What to produce
Report how many lines below contain the word "camera". Give only the number.

Data supplied
----------------------------------------

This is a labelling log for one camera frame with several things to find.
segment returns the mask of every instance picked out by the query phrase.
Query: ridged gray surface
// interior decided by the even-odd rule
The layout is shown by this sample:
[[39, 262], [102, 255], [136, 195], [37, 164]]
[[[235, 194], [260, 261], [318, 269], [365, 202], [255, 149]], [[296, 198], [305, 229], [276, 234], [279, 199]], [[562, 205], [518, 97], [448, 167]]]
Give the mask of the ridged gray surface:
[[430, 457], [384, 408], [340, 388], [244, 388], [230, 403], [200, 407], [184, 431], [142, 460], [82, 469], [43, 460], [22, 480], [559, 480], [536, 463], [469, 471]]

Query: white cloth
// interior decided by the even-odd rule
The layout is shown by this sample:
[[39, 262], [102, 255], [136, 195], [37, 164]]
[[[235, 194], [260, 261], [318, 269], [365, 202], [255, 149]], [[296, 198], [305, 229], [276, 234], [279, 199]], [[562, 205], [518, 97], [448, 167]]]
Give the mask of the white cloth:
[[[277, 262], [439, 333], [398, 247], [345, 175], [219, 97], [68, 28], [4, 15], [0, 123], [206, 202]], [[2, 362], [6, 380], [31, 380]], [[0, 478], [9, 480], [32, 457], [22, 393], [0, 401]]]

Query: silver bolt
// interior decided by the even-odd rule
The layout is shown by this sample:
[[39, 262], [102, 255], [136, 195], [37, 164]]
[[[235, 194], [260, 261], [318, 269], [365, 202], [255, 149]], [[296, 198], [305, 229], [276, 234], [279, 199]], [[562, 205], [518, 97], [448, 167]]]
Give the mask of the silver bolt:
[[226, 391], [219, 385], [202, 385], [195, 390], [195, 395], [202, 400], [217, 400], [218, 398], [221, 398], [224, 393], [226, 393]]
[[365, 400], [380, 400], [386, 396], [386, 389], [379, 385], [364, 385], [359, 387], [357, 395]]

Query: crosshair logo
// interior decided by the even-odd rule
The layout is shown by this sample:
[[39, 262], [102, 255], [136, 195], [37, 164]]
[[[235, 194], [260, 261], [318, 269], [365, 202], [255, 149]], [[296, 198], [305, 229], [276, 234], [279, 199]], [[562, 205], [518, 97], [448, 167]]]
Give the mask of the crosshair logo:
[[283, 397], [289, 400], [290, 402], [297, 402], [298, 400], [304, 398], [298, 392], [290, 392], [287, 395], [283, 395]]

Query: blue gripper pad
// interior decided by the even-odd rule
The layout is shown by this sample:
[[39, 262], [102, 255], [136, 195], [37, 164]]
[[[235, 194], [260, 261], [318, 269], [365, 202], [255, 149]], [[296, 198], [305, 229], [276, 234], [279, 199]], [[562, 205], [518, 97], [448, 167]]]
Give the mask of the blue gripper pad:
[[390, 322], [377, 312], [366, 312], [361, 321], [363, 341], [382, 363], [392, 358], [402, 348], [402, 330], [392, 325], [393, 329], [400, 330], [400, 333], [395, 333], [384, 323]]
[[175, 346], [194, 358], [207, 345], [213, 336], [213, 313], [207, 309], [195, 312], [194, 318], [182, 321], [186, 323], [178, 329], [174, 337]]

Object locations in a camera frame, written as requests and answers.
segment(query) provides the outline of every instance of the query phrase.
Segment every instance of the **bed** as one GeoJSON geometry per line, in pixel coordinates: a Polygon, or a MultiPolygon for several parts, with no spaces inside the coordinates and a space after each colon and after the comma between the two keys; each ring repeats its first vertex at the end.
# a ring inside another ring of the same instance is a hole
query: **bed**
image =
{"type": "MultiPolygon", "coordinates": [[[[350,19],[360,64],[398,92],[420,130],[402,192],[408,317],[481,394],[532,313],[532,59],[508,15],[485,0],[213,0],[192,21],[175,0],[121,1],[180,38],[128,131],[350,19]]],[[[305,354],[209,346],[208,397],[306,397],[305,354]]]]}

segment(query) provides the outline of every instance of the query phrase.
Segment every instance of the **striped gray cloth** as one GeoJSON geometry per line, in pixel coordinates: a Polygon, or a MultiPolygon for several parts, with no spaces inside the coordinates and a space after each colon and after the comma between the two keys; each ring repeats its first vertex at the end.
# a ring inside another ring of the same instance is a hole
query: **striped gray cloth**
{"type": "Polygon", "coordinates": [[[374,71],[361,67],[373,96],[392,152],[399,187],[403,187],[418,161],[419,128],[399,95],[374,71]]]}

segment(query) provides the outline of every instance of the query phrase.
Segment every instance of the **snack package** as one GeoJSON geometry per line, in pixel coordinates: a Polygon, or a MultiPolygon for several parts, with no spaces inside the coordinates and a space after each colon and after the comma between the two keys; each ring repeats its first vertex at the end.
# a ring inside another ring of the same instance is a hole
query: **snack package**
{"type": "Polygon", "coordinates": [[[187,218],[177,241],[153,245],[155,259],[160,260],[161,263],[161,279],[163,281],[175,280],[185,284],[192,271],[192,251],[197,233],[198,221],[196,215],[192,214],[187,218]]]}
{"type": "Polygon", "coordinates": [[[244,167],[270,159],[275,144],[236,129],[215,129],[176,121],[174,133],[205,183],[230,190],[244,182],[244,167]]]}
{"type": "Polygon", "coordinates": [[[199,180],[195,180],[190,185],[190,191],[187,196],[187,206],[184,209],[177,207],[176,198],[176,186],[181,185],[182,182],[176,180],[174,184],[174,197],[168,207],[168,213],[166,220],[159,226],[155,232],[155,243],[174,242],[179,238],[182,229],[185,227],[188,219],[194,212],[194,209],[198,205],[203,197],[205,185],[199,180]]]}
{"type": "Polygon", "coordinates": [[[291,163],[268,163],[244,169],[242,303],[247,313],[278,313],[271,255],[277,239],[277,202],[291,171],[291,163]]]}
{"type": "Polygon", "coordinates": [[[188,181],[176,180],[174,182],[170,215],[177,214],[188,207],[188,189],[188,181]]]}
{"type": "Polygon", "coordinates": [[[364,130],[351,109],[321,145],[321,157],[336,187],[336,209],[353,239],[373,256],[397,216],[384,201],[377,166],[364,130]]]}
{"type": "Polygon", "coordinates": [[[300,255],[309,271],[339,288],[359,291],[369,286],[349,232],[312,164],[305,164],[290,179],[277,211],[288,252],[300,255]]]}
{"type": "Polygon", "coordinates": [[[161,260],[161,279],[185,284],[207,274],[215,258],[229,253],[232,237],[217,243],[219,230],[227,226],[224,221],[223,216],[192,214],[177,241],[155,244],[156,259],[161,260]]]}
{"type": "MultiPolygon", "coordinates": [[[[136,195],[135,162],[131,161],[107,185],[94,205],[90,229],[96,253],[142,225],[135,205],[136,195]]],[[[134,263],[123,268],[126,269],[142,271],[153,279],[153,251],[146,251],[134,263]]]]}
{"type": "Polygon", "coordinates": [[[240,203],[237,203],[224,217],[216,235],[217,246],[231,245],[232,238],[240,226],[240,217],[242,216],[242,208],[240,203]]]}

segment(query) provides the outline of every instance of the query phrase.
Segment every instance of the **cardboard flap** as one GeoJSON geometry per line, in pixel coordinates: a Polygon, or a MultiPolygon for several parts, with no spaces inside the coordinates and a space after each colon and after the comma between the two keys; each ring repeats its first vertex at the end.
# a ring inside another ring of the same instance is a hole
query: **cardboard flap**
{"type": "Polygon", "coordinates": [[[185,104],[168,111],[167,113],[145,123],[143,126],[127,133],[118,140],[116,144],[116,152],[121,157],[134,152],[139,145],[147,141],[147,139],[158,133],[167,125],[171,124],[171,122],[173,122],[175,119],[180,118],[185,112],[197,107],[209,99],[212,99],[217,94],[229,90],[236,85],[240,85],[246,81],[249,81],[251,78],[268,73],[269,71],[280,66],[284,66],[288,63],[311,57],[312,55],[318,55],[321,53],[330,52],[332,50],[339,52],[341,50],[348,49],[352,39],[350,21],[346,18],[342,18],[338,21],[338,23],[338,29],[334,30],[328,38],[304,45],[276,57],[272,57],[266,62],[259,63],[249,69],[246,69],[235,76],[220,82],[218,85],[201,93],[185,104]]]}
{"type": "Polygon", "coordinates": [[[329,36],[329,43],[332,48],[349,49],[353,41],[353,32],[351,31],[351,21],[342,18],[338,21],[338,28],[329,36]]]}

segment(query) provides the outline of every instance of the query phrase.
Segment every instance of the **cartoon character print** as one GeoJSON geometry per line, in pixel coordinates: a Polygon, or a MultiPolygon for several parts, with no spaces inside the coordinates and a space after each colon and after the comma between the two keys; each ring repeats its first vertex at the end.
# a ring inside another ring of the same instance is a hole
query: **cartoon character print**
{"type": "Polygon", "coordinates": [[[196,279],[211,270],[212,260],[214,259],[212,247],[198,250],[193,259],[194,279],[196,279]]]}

----------------------------------------

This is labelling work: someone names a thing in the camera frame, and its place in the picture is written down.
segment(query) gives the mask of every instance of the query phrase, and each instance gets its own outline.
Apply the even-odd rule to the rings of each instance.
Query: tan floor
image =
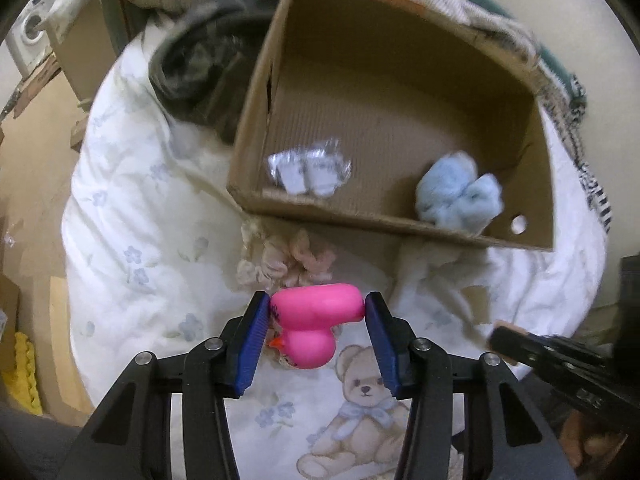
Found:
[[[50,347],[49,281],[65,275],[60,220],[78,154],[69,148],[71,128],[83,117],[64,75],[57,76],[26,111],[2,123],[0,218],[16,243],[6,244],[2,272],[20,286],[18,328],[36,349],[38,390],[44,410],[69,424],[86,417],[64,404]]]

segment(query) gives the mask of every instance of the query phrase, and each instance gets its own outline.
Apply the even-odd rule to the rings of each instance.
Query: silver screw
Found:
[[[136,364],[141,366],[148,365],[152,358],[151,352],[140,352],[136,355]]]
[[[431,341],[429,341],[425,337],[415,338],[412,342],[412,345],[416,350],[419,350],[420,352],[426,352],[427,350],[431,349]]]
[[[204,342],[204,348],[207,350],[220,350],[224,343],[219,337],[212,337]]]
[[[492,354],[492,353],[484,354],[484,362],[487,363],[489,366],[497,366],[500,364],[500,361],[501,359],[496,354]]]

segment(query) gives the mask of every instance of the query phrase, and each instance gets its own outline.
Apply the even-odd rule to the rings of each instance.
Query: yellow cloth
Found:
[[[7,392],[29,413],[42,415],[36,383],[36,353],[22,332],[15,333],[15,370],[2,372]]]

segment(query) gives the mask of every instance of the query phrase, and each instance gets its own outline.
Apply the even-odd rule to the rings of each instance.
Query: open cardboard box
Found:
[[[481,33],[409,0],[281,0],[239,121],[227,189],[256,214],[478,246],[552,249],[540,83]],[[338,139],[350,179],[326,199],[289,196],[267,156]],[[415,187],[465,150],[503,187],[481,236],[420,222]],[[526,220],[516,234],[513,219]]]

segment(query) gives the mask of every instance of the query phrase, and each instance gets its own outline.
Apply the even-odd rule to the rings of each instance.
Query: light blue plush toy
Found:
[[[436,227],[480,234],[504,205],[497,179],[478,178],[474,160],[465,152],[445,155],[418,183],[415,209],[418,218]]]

----------------------------------------

Reply
3